The external environment for the US Dollar will clearly be dominated by the events in Syria over the weekend and the international reaction to them, both politically and economically. To some extent, the sharp fall in US equity markets in the final session of the week could be seen as a defensive move ahead of an escalation of the military conflict but it remains to be seen whether this will have further to run. And even if stock markets were to take another lurch lower, it is far from clear whether this would have a clear negative impact on the US Dollar. All things equal, the biggest beneficiaries of a sharp reduction in global risk appetite are often the countries which run significant current account surpluses - Japan and the European Union – though the Eurozone is currently going through a relatively soft patch of economic data and its Central Bank is very publicly divided on the outlook for monetary policy. It may well be that the USD does relatively well by default and for want of better alternatives at a time of heightened geo-political uncertainty.

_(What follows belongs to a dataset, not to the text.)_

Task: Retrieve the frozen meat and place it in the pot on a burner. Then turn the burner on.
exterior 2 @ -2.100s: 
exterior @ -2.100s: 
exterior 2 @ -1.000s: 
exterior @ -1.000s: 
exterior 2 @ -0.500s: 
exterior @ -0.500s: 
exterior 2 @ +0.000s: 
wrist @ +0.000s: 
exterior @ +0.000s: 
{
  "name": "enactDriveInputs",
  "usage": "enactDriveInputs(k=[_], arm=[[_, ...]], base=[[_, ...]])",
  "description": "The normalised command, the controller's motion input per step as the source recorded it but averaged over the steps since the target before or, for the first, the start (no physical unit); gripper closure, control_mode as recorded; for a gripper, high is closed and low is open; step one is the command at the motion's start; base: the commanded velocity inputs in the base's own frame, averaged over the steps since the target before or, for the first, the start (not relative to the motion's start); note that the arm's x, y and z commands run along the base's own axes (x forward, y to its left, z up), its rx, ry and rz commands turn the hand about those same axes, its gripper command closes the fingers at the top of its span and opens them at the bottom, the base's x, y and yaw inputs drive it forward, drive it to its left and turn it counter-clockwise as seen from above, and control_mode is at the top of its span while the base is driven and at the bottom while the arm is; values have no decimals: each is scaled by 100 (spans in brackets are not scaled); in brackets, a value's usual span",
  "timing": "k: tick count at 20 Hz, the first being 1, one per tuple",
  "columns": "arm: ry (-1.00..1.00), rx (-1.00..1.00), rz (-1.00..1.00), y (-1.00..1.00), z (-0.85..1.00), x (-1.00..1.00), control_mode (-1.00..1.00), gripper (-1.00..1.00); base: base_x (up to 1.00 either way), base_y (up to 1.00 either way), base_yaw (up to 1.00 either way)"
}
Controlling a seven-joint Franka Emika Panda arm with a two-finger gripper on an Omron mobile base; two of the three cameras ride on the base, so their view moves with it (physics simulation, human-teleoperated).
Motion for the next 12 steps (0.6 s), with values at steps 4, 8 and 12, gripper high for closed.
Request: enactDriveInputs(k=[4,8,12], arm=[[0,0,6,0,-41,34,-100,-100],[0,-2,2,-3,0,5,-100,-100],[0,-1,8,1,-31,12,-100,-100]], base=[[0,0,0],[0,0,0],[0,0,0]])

In terms of US economic data, a somewhat quieter week is in prospect. We’ve already had the CPI numbers, the labor market report and the Minutes of the last FOMC meeting. This week we have retail sales and business inventories on Monday, industrial production on Tuesday and the Philly Fed Survey on Thursday. There is a huge volume of Fed-speak to look forward to, also, with at least eleven scheduled speeches in addition to the release of the Beige Book on Wednesday. After today’s numbers, the Atlanta Fed will be updating its forecast of Q1 GDP (currently 2.0%) later this afternoon. The USD index opens in Europe this morning at 89.35.